My only gripe - and it is very minor - is that the explanations of bitwise operators and bitfields are near incomprehensible to anybody who doesn't have a programming background (or rather, they are explained well, but there is no indication of when you would ever use them), and the author does occasionally (though rarely) seem to assume that the reader has a solid maths background (when there are those of us out there from humanities and arts backgrounds who want to learn to program, too). These topics take up little more than several paragraphs of the 500 or so pages, though, so if you're a novice, don't let them daunt you as they are the exception rather than the rule.

One thing I appreciated about this book was that full code is provided for 99% of the examples - you are never left with an example that won't compile because the author assumed you could guess the rest yourself. Moreover, whilst the examples and exercises do develop on code from previous chapters - in particular, you will develop a Calculator, Fraction, and Rectangle class in the first part of the book, and AddressCard and AddressBook classes in the second part - the author wisely avoids the build-one-big-program approach that some books adopt. This keeps things fresh and lively - you have to type in different examples, meaning you become familiar with the language through repetition, but at the same time you are doing different things in the examples themselves. Moreover the exercises at the end of each chapter are well judged - you are forced to think and look back through the book to recap on what you have learned, and they are difficult without being too difficult. (Don't skip them!)

In the second part of the book, the author moves on to the Foundation framework, which forms half of Cocoa (Cocoa also uses the AppKit for creating GUI's). You will learn how to use NSString, NSArray, NSDictionary (and their mutable counterparts) and a lot more. It builds on everything you've learned in Part One and provides a bridge between the basics of Objective-C and moving on to Cocoa. I expect that this part of the book especially will become dog-eared very quickly. To sum up, this book took me from knowing nothing about Ojbective-C to feeling as though I could write all the background code for the app I have in mind (ie. everything except the GUI). I am now just hoping that Hillegass's book on Cocoa is half as good.

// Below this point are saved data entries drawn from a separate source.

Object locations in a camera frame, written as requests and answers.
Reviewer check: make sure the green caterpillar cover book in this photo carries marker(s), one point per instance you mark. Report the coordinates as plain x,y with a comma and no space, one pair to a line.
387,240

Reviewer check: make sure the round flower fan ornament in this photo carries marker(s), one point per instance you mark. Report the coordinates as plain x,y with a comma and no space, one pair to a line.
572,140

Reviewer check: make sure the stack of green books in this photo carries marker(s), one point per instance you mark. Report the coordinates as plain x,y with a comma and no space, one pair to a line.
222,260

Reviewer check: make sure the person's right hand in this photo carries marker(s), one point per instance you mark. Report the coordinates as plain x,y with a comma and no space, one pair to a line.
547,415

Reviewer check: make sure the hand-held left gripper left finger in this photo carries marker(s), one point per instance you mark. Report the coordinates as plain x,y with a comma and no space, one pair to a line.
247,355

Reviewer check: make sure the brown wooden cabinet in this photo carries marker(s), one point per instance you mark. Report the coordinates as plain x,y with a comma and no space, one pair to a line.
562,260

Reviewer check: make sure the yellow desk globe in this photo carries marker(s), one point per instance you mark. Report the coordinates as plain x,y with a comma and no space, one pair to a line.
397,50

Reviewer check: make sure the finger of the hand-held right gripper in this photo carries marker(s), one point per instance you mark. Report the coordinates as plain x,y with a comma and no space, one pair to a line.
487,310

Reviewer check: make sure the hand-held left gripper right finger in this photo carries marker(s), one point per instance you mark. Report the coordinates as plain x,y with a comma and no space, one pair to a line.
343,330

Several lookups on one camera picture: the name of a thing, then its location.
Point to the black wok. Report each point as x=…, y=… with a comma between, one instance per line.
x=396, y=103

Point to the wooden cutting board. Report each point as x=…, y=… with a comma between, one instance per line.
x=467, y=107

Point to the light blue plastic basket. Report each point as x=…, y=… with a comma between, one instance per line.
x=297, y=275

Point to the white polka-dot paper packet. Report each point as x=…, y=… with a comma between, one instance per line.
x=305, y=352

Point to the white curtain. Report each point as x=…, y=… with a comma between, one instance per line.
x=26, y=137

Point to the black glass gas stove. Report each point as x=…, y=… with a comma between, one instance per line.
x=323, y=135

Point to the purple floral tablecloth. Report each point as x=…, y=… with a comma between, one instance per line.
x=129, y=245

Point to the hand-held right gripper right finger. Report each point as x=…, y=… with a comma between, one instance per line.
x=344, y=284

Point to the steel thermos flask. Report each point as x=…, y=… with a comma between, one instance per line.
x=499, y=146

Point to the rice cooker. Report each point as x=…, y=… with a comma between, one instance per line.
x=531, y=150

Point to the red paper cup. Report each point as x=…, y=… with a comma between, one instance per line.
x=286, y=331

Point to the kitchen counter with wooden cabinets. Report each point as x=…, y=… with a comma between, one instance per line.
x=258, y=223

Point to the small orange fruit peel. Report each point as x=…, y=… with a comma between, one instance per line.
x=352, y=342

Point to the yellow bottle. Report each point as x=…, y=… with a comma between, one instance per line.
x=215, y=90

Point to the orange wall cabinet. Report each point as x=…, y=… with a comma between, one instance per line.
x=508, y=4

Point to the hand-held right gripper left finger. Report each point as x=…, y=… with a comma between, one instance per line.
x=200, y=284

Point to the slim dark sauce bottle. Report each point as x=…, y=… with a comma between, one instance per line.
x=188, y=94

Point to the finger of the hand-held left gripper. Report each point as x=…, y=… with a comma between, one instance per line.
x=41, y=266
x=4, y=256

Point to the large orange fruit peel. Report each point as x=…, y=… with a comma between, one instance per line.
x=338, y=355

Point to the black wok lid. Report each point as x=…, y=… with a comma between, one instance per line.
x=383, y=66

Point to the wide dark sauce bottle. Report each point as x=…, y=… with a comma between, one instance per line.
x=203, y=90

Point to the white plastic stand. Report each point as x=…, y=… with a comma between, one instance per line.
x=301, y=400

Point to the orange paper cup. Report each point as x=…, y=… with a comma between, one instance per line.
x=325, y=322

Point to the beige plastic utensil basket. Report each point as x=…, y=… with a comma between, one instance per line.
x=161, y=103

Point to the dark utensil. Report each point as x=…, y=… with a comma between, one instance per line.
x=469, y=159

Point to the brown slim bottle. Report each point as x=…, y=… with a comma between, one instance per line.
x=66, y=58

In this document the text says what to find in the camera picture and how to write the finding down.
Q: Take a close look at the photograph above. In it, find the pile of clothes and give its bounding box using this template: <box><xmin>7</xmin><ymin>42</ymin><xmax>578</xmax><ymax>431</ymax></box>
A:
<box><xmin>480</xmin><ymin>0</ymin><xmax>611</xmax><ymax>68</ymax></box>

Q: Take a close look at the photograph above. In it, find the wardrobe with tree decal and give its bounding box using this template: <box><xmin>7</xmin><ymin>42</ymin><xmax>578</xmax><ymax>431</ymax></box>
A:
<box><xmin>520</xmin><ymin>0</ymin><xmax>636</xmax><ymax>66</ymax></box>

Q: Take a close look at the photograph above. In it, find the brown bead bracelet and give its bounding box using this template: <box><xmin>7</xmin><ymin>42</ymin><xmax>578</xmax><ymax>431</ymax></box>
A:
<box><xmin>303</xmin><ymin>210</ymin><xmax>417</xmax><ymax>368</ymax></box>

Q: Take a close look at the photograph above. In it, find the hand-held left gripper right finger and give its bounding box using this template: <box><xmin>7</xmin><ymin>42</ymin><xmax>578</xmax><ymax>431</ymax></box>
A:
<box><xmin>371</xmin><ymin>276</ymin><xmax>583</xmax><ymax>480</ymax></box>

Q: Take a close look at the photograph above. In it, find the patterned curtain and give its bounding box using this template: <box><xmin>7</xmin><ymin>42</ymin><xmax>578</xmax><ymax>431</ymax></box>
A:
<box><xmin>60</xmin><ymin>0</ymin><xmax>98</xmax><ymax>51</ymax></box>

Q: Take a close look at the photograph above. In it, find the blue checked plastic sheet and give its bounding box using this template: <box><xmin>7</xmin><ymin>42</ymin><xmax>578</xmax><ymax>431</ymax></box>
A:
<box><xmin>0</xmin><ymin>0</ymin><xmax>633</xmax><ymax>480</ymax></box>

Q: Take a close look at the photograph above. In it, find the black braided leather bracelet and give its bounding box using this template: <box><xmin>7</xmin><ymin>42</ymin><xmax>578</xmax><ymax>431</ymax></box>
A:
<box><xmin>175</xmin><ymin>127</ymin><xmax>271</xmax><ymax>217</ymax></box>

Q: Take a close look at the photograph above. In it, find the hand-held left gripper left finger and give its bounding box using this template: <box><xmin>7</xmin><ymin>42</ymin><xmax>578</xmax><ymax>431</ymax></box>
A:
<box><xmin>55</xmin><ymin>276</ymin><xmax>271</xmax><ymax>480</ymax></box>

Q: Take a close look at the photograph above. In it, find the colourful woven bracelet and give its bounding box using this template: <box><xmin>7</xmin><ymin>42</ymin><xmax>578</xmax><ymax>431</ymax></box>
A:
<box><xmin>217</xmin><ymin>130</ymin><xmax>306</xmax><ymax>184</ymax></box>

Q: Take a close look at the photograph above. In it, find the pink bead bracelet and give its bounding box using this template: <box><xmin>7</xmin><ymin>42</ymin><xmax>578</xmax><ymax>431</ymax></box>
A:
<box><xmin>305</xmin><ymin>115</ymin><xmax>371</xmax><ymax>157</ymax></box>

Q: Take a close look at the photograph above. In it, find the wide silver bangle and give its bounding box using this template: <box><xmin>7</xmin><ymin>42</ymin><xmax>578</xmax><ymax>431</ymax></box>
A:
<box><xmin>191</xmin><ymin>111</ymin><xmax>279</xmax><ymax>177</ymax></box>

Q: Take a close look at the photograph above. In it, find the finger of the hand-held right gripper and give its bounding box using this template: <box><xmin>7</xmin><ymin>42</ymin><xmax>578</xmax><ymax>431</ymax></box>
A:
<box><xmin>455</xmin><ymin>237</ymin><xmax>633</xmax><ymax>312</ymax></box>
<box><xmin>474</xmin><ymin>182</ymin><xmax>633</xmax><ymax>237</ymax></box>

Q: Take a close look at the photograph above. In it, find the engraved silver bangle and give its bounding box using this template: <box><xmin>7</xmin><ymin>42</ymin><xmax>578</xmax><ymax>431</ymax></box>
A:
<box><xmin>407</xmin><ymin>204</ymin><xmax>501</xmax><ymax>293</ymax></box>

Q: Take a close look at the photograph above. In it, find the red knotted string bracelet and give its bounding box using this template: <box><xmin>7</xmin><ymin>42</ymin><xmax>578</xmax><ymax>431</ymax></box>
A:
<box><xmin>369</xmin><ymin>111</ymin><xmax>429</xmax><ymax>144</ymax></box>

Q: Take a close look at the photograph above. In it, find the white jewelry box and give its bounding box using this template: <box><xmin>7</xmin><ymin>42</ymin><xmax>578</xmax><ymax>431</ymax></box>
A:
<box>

A word of advice: I urge anybody who buys this book to print off the errata on the author's website (the address is given in the book), as there are a few minor errors that might stump you if you don't. Also, if you use Xcode instead of the command-line tools, you will need to delete the contents of the automatically-generated ..._Prefix.pch file as well as the #import line at the top of main.m each time you start a project (the book only specifies the latter). The prefix file caused me some headaches in one of the later chapters.

A lot of people on various forums say that this is the only book from which to learn Objective-C, and I can see why. In short, if you are reading this review you are probably thinking about learning Objective-C, either for its own sake or as groundwork for moving on to Cocoa. Which means that if you are reading this review, you should buy this book.